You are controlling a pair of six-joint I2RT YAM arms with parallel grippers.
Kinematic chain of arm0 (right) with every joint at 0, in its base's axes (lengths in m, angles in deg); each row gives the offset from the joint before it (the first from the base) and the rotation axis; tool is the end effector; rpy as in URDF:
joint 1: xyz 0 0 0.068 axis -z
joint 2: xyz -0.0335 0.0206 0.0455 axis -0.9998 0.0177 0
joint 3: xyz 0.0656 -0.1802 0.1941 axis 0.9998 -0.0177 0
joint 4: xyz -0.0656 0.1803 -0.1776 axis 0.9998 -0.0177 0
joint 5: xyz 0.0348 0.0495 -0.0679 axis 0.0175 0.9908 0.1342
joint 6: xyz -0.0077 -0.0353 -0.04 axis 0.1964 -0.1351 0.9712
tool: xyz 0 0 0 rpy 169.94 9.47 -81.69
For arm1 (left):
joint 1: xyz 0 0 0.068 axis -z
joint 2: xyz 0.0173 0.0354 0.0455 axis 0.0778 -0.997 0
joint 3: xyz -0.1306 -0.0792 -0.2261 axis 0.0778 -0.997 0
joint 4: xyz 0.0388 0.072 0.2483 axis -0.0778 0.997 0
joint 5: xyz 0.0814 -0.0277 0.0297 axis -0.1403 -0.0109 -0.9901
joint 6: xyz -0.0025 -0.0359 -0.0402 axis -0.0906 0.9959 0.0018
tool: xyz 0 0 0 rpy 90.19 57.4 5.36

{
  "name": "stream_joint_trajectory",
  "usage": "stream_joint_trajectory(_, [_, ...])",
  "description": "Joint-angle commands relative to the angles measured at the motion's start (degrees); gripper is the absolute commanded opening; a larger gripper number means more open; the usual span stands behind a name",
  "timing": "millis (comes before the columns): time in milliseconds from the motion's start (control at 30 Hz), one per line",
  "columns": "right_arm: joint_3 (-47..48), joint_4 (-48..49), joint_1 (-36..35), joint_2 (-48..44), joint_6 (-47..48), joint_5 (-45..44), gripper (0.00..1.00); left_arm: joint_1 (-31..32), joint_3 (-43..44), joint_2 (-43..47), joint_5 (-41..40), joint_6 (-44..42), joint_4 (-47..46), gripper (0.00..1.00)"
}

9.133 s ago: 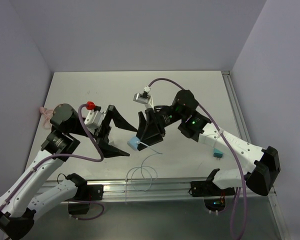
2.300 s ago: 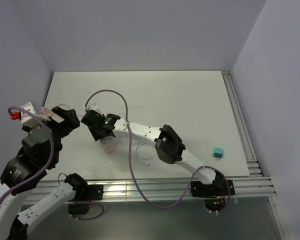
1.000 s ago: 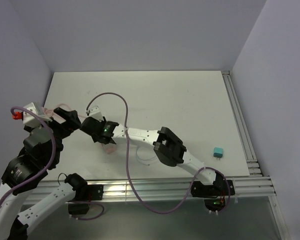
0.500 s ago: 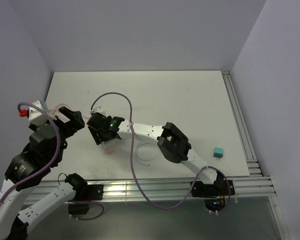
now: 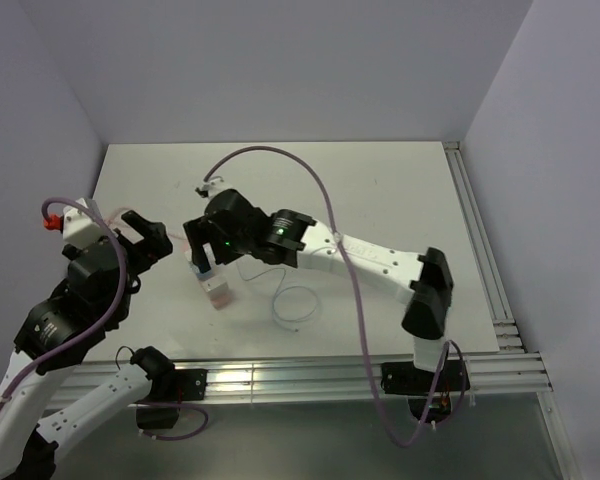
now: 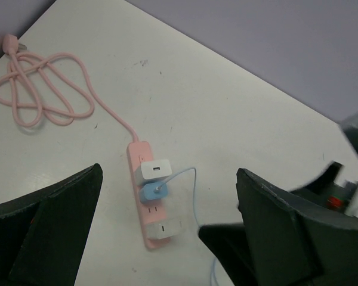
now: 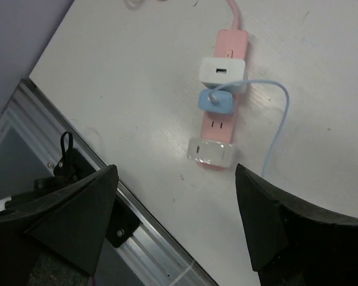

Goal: Insert the plug

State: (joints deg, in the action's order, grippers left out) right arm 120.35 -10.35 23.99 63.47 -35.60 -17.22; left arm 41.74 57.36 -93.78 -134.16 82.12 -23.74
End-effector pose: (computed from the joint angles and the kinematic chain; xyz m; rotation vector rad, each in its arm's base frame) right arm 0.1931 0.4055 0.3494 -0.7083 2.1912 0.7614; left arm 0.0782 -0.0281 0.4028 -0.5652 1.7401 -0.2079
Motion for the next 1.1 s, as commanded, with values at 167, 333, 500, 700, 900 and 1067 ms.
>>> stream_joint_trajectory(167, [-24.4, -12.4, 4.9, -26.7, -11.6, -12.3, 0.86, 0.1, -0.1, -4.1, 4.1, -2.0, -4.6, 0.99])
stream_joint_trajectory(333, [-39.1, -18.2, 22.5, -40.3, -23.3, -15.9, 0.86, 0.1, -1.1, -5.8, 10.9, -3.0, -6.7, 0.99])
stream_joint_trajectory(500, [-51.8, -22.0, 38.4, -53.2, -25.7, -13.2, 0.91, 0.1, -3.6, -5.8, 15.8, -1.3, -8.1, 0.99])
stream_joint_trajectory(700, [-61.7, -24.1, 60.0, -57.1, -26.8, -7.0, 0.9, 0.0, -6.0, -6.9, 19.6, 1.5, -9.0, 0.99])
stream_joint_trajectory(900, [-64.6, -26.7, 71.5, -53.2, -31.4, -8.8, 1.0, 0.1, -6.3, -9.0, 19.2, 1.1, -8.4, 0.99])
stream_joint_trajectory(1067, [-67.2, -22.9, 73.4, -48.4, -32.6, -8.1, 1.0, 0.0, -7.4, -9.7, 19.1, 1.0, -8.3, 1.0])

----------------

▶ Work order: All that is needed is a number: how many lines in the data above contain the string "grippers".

▶ Output below: 2